Without pictures, return the lines from the one containing "Question. Mark the" through the last line of the data below, exactly.

Collection entries:
□ □ □
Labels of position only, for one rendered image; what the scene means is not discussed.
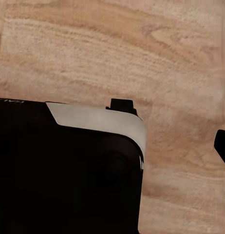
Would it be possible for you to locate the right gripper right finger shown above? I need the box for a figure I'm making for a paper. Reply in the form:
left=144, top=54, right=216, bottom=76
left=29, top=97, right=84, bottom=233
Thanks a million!
left=214, top=129, right=225, bottom=162

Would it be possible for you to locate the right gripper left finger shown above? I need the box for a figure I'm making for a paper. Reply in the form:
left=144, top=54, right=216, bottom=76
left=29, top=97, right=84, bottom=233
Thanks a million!
left=0, top=130, right=21, bottom=182

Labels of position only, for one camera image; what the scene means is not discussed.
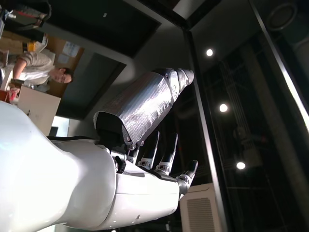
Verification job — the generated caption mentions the round ceiling vent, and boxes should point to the round ceiling vent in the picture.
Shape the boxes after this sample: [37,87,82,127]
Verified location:
[267,3,298,31]

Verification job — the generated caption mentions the closed cardboard box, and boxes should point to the closed cardboard box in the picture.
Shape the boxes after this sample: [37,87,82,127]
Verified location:
[17,86,61,136]

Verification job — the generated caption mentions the white ceiling air conditioner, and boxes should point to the white ceiling air conditioner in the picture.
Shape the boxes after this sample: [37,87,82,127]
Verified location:
[180,183,224,232]

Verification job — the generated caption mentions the black storage bin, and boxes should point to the black storage bin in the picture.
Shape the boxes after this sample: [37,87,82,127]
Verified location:
[3,0,53,28]

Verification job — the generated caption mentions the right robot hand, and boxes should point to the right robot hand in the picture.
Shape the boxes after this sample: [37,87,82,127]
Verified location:
[0,68,199,232]

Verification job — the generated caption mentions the brown board with papers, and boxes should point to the brown board with papers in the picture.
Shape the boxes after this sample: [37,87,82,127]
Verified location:
[44,33,85,72]

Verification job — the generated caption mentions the person in beige sweater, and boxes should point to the person in beige sweater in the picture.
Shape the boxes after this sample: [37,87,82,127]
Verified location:
[11,52,74,86]

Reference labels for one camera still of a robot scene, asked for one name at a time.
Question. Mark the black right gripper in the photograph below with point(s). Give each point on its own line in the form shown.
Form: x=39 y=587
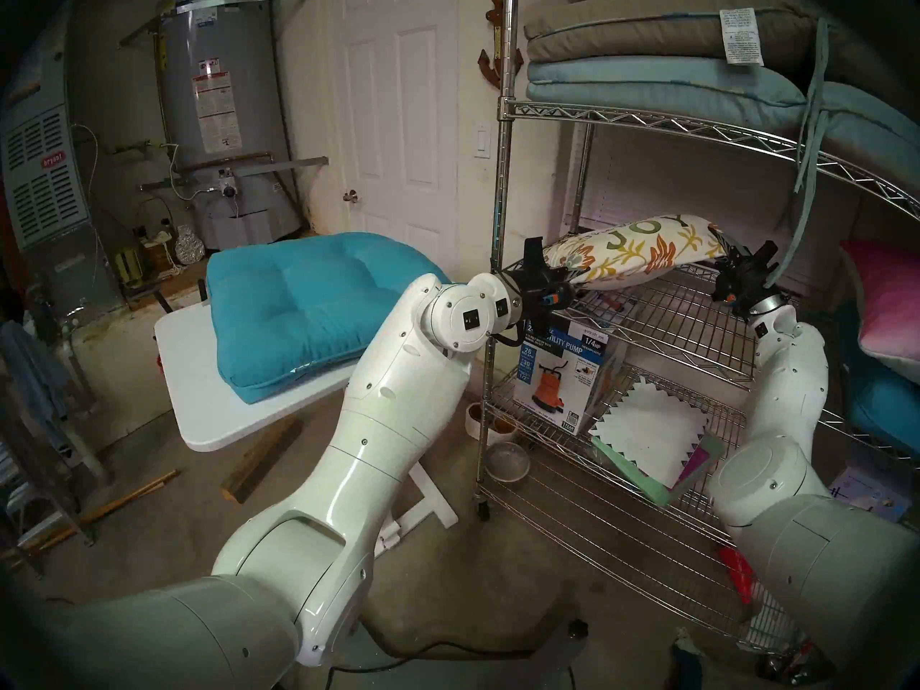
□ □ □
_Written solution_:
Question. Mark the black right gripper in the photograph below with point(s). Give each point on its own line in the form shown.
Form: x=39 y=587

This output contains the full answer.